The Truth About Cars
- Website type: Automotive
- Owner: VerticalScope
- Website: www.thetruthaboutcars.com
- Commercial: Yes
- Registration: Optional
- Launched: November 14, 2001; 24 years ago
- Current status: Online

= The Truth About Cars =

Automotive Blog

The Truth About Cars (TTAC) is a blog covering automobiles, automotive products and the auto industry, begun in 2002 featuring a mix of automotive reviews, editorials and news. It was home to the annual Ten Worst Automobiles awards, which are nominated and selected by the readers. It also featured multiple series predicting the demise of US automakers, namely GM and Ford "Death Watch" and Chrysler "Suicide Watch" series.

==History==
Founded by Robert Farago in 2002, The Truth About Cars publicised itself as an independent voice in the automotive media, at a time when many outlets were coming under fire for their close ties with advertisers, particularly auto manufacturers. TTAC adopted an adversarial tone, particularly with regard to the Big Three domestic auto makers. This was exacerbated by Farago's "GM Death Watch" series, which correctly predicted the bankruptcy of General Motors over a 200+ part series. In 2012, TTAC revived the "Death Watch" series, when contributing author Mark Stevenson correctly predicted the demise of Suzuki's North American auto sales arm.

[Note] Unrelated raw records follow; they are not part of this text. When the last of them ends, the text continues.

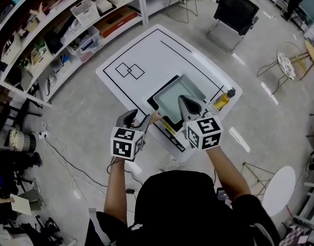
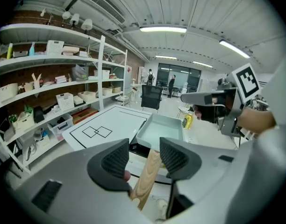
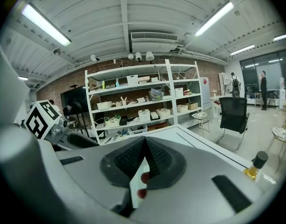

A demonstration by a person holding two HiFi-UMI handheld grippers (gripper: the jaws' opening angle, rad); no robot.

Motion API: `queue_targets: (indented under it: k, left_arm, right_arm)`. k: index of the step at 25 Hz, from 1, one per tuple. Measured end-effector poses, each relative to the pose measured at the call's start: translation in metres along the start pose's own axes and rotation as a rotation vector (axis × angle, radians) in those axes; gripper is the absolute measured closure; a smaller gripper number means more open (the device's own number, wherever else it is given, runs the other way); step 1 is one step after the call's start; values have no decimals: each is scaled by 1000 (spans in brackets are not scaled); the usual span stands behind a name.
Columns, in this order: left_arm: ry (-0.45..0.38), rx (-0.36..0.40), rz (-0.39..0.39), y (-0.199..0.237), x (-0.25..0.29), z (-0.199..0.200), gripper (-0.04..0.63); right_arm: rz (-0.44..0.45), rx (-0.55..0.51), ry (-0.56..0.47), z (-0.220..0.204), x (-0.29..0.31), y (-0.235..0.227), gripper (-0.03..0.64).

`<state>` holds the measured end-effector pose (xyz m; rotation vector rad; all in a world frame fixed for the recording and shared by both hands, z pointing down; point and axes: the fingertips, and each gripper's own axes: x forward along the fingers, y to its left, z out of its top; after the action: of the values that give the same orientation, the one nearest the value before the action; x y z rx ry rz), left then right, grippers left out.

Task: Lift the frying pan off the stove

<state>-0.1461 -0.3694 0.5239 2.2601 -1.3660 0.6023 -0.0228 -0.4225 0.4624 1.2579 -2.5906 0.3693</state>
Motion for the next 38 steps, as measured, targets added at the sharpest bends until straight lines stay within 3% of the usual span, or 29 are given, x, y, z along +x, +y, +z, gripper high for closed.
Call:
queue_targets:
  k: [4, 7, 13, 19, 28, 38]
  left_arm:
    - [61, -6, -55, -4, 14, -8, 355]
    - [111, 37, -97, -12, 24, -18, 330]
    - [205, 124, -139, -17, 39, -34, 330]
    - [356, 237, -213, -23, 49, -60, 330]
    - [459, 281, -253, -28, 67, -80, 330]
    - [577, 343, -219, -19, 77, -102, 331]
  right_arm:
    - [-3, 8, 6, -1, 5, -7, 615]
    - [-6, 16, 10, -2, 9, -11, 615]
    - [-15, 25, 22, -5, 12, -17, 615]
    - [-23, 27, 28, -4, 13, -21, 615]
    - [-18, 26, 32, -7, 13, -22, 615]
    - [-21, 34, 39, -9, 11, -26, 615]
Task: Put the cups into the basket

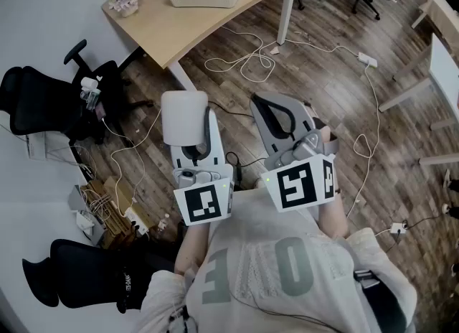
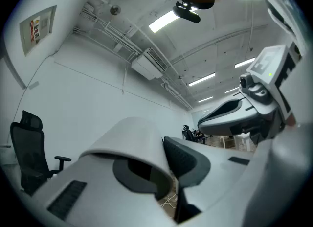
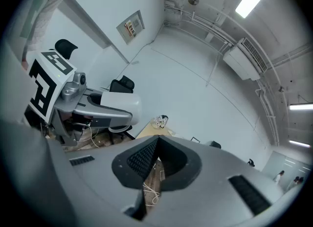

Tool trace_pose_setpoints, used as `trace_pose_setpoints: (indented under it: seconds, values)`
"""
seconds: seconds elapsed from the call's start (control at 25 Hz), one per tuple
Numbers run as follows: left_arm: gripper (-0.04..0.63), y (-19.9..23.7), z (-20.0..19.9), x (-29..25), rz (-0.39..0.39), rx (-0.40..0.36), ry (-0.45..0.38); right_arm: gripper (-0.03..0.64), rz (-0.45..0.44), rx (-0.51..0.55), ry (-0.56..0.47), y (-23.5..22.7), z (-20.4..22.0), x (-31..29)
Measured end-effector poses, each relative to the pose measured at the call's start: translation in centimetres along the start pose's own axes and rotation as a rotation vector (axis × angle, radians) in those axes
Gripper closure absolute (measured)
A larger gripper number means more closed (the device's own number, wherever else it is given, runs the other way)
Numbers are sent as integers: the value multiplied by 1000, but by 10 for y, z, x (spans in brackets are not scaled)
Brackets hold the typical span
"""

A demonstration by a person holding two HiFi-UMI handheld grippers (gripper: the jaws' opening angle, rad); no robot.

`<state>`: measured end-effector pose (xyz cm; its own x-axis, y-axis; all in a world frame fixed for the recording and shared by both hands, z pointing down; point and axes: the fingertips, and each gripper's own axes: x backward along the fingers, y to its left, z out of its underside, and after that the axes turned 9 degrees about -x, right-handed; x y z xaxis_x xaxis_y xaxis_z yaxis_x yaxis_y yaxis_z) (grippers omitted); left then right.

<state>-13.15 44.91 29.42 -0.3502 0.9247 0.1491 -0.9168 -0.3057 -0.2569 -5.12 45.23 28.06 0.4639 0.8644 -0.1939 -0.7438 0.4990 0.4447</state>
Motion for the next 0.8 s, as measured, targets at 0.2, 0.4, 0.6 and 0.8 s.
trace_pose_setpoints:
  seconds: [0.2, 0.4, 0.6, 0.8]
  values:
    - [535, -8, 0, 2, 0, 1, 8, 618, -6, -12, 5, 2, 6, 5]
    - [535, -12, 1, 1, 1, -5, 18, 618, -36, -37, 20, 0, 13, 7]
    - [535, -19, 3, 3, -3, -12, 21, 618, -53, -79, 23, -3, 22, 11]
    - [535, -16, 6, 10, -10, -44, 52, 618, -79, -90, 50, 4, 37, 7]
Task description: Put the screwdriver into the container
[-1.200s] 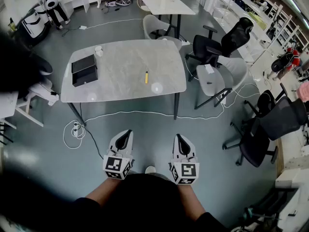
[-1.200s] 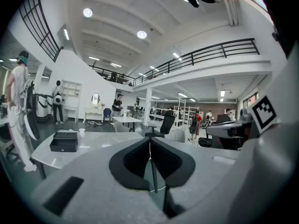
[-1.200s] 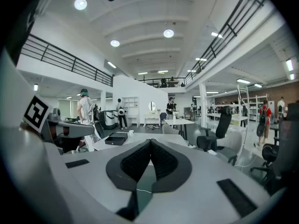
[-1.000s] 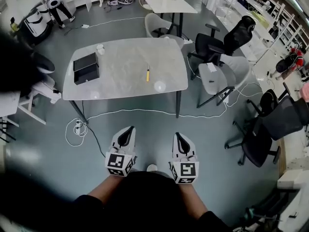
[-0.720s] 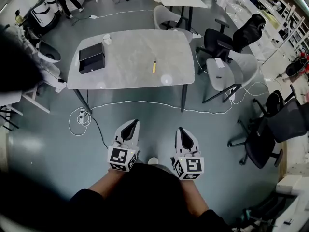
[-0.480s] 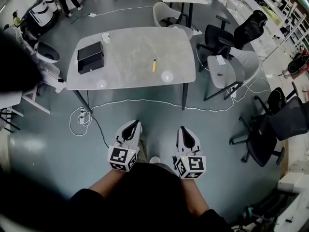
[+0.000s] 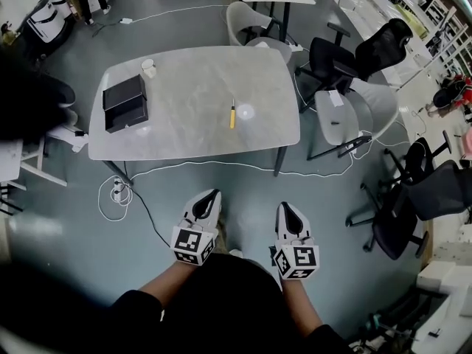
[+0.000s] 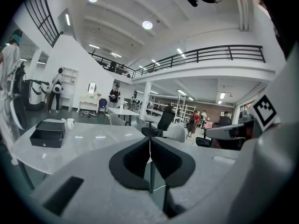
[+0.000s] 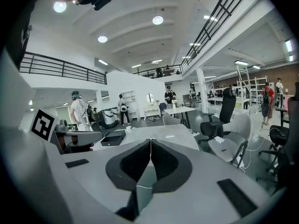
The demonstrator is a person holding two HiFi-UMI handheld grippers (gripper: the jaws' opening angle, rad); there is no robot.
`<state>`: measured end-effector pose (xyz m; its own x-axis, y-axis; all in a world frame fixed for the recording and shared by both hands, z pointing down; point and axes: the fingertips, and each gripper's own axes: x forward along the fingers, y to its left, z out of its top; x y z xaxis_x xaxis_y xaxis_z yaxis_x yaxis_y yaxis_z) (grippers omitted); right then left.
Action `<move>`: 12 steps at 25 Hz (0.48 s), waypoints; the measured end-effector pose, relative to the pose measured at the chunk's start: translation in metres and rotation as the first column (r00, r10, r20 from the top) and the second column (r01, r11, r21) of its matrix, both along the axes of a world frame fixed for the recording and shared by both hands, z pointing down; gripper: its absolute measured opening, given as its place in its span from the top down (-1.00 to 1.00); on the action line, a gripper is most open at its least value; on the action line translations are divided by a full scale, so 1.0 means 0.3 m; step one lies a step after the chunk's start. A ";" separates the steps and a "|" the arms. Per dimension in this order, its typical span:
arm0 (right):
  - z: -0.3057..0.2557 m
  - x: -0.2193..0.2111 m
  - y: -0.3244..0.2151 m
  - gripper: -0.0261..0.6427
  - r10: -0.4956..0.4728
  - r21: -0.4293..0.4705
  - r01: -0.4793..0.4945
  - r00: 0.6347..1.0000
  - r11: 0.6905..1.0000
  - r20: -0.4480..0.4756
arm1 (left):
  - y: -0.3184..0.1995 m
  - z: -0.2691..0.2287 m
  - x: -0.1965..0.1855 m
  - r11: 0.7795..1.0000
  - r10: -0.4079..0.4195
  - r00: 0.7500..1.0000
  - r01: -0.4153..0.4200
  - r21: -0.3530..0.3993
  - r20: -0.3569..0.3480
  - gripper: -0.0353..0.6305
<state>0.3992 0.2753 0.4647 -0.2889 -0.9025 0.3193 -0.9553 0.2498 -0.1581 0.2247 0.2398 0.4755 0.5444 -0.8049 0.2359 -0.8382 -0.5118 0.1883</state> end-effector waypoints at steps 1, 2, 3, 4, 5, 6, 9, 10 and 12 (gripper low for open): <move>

TTAC's review comparing the grille of the Subaru B9 Tribeca to a vagina caused BMW to officially stop providing review cars.

After being acquired by VerticalScope, a Canadian online media firm, Farago departed, and Ed Niedermeyer became Editor-In-Chief in 2010.

A 2013 article titled "Small SUV Crashopalooza: Detroit Loses, Dykes Win" resulted in a falling-out among senior contributors and eventually changes in the managing staff.

In 2013, Jack Baruth posted an article announcing that Bertel Schmitt had left the blog and that he (Baruth) and Derek Kreindler would be taking over. Baruth promised a "reboot" with previously banned commenters being welcomed back.

After Kreindler left the blog in April 2015, the Editor In Chief role was transitioned to a team at AutoGuide while Mark Stevenson became the Managing Editor. Stevenson remained the Managing Editor until that role was taken over by Tim Healey in August 2017. Jack Baruth left the blog in 2018.

==Recognition==
Forbes magazine listed TTAC as a "Best of the Web" automotive blog as far back as 2005. PC Magazine listed TTAC as one of its "100 Favorite Blogs" in 2007. Time magazine called TTAC one of the 25 "Best Blogs of 2011".